For the entries below, print exactly the lines between the line holding "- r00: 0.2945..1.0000" and the line holding "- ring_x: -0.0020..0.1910", inclusive, and nothing else.

**** Provided information ****

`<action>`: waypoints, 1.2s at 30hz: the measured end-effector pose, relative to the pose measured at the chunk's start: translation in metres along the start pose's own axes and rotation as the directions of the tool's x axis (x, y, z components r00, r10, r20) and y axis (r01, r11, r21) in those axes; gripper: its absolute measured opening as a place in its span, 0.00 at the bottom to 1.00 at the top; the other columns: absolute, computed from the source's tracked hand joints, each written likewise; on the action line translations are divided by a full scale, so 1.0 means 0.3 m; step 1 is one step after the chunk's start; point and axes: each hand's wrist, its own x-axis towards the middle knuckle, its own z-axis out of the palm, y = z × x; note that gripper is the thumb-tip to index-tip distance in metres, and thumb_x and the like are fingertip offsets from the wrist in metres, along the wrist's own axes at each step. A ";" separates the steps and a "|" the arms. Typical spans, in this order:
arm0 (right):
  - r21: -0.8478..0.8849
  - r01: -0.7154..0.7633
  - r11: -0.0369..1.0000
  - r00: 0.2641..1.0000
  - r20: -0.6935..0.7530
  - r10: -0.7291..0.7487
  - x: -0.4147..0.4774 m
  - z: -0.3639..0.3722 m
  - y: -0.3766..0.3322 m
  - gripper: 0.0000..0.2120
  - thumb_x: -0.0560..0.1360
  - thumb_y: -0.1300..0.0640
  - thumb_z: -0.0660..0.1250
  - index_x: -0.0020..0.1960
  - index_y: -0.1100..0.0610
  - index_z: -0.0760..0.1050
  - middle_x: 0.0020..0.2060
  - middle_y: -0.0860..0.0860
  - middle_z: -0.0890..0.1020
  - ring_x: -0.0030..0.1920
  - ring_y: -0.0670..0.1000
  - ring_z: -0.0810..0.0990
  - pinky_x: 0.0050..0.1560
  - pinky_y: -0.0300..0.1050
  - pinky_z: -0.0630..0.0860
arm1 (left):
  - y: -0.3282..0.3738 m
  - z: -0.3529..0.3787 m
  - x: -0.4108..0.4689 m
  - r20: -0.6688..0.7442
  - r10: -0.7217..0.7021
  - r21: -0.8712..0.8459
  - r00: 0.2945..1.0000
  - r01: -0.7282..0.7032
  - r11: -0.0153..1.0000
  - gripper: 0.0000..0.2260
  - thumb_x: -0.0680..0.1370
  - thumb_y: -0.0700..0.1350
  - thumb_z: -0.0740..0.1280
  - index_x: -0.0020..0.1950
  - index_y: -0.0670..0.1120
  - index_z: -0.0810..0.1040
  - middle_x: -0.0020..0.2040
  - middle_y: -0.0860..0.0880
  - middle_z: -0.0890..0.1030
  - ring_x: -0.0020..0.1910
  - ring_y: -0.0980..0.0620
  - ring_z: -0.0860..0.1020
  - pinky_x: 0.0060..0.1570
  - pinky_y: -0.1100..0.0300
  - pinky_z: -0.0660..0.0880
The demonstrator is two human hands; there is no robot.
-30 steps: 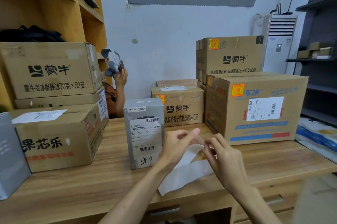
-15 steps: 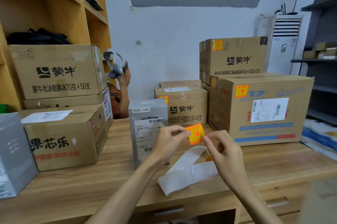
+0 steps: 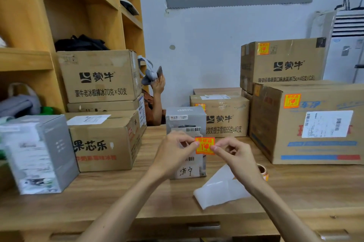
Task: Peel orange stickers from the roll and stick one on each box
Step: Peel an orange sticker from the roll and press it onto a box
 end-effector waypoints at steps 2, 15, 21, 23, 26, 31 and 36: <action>-0.098 0.087 0.991 0.996 -0.001 -0.087 0.029 0.048 -0.003 0.08 0.72 0.57 0.75 0.37 0.48 0.81 0.42 0.46 0.80 0.42 0.46 0.74 0.44 0.45 0.71 | -0.013 -0.036 -0.004 -0.077 -0.012 0.031 0.997 0.015 0.999 0.04 0.75 0.50 0.75 0.45 0.50 0.87 0.43 0.58 0.82 0.47 0.61 0.75 0.45 0.63 0.72; -0.457 0.374 0.807 0.914 0.035 -0.404 0.206 0.204 -0.049 0.05 0.73 0.54 0.74 0.39 0.52 0.80 0.68 0.47 0.76 0.73 0.50 0.67 0.72 0.56 0.60 | -0.084 -0.197 0.108 -0.103 0.114 0.215 0.988 -0.089 0.972 0.07 0.76 0.49 0.74 0.45 0.47 0.87 0.70 0.56 0.76 0.70 0.61 0.68 0.71 0.53 0.67; -0.502 0.354 0.789 0.927 0.077 -0.367 0.261 0.243 -0.012 0.07 0.75 0.53 0.72 0.39 0.51 0.78 0.64 0.48 0.78 0.71 0.50 0.69 0.72 0.57 0.60 | -0.127 -0.196 0.154 -0.104 0.119 0.317 0.988 -0.080 0.945 0.07 0.77 0.50 0.74 0.47 0.47 0.87 0.66 0.53 0.81 0.70 0.58 0.71 0.71 0.47 0.67; -0.496 0.350 0.795 0.928 0.067 -0.367 0.264 0.252 0.000 0.07 0.75 0.53 0.72 0.39 0.52 0.79 0.60 0.47 0.79 0.66 0.51 0.72 0.70 0.53 0.63 | -0.135 -0.190 0.153 -0.097 0.108 0.341 0.989 -0.069 0.938 0.07 0.77 0.50 0.74 0.48 0.47 0.87 0.64 0.53 0.82 0.69 0.57 0.72 0.70 0.46 0.68; -0.486 0.366 0.794 0.917 0.042 -0.397 0.257 0.258 0.014 0.07 0.74 0.54 0.73 0.39 0.53 0.78 0.57 0.47 0.79 0.63 0.50 0.74 0.68 0.51 0.64 | -0.140 -0.181 0.153 -0.107 0.135 0.373 0.985 -0.086 0.924 0.07 0.77 0.50 0.74 0.46 0.47 0.88 0.61 0.54 0.83 0.65 0.57 0.75 0.65 0.48 0.71; -0.493 0.368 0.788 0.908 0.010 -0.418 0.256 0.265 0.027 0.07 0.73 0.56 0.74 0.38 0.54 0.78 0.56 0.48 0.79 0.61 0.50 0.75 0.66 0.45 0.62 | -0.134 -0.171 0.165 -0.119 0.135 0.409 0.984 -0.075 0.909 0.07 0.76 0.51 0.74 0.45 0.48 0.88 0.58 0.54 0.82 0.59 0.57 0.76 0.60 0.52 0.73; -0.518 0.354 0.779 0.901 -0.034 -0.433 0.256 0.285 0.031 0.07 0.72 0.57 0.73 0.37 0.55 0.78 0.55 0.49 0.78 0.60 0.51 0.75 0.67 0.46 0.61 | -0.124 -0.167 0.175 -0.128 0.143 0.426 0.981 -0.076 0.902 0.07 0.76 0.48 0.75 0.45 0.45 0.88 0.57 0.52 0.82 0.57 0.55 0.77 0.59 0.54 0.74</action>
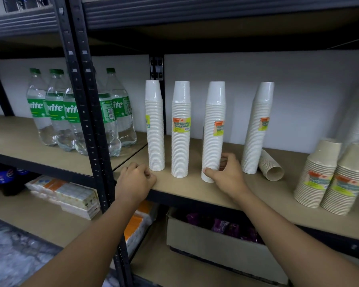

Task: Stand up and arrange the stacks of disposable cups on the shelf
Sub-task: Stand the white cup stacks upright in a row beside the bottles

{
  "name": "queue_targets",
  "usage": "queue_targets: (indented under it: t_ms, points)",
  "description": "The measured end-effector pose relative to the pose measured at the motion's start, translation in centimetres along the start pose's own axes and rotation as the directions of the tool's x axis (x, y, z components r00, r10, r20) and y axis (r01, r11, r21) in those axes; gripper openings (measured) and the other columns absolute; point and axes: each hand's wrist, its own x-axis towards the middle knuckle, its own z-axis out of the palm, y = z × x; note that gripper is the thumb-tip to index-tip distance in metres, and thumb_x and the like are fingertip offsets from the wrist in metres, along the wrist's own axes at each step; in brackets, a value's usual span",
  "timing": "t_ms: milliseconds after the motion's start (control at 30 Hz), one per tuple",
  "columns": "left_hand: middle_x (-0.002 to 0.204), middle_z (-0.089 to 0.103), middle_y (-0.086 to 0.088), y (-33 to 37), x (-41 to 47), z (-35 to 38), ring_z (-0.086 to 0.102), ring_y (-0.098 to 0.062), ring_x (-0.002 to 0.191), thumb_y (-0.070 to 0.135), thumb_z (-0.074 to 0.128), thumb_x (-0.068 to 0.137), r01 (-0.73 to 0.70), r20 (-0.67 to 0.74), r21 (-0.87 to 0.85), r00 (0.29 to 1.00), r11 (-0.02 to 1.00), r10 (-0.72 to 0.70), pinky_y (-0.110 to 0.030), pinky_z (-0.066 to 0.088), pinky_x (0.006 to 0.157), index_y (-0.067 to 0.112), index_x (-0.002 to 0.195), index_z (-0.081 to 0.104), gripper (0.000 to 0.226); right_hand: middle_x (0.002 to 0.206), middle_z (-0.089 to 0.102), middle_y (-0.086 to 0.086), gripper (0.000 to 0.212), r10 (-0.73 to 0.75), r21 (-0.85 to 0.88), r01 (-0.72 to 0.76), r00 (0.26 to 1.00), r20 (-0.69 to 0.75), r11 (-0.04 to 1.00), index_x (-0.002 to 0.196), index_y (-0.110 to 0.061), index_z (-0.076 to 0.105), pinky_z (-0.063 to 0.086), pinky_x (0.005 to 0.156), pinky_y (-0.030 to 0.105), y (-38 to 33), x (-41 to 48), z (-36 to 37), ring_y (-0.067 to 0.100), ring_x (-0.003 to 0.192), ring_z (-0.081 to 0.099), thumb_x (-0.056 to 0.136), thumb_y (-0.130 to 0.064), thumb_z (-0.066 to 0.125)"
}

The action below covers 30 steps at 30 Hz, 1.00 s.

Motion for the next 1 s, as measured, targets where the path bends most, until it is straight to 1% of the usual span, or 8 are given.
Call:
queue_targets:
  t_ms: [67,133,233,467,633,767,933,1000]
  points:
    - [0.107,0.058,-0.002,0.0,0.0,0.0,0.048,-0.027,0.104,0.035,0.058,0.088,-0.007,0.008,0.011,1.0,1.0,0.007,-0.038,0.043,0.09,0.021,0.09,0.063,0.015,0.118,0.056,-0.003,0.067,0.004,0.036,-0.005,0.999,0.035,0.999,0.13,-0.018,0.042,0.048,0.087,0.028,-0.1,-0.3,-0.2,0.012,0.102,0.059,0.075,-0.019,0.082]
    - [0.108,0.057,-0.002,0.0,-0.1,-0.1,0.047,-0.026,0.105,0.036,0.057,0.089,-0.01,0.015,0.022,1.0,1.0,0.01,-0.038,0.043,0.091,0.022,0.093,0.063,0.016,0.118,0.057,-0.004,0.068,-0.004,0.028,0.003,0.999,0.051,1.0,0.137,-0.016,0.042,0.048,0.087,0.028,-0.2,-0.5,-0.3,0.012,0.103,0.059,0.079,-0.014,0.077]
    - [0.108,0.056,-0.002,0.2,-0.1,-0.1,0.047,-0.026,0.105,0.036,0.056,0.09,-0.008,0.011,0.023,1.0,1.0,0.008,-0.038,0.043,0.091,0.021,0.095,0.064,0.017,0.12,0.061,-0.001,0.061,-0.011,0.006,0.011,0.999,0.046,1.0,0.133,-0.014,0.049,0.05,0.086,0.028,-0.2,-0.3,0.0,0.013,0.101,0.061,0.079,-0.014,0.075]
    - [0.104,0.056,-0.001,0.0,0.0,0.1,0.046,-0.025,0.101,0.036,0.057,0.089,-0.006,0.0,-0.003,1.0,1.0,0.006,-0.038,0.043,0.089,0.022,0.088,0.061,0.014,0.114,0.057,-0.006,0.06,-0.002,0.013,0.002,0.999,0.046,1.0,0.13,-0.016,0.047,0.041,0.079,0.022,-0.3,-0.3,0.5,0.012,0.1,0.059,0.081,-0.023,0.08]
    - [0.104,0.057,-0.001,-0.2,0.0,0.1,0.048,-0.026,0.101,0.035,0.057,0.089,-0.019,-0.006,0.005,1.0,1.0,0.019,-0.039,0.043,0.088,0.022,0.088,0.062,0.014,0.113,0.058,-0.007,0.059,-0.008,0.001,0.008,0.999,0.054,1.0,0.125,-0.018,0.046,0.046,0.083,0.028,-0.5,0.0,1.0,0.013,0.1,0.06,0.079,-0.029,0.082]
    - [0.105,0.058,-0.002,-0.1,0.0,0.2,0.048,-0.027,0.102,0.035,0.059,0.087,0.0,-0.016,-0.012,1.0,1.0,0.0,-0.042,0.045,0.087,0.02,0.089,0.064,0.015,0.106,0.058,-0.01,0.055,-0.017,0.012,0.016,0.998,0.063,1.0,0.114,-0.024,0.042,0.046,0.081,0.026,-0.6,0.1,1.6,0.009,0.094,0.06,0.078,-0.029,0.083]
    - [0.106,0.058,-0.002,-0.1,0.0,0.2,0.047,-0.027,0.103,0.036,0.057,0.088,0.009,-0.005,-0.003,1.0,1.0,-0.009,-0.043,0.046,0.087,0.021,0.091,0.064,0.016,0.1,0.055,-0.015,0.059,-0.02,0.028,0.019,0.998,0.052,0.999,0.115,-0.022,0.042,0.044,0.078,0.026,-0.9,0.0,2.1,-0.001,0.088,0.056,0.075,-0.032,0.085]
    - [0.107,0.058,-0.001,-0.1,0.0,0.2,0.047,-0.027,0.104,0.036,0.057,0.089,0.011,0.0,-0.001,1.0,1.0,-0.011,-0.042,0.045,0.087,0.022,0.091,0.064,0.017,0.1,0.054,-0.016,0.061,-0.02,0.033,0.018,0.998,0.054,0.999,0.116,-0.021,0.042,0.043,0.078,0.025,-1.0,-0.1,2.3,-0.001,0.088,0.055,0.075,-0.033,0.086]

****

# Task response
  - r00: 0.2945..1.0000
  - r01: -0.7282..0.7032
  - r11: -0.0153..1.0000
  - gripper: 0.0000..0.2260
  - thumb_x: -0.0680..0.1370
  - thumb_y: -0.0700..0.1350
  - thumb_z: -0.0740..0.1280
  - index_x: -0.0020..0.1950
  - index_y: -0.0670..0.1120
  - index_z: -0.0810..0.1040
  - middle_x: -0.0020..0.2040
  - middle_y: -0.0860..0.0880
  - middle_z: -0.0890..0.1030
  - ring_x: -0.0020..0.1910

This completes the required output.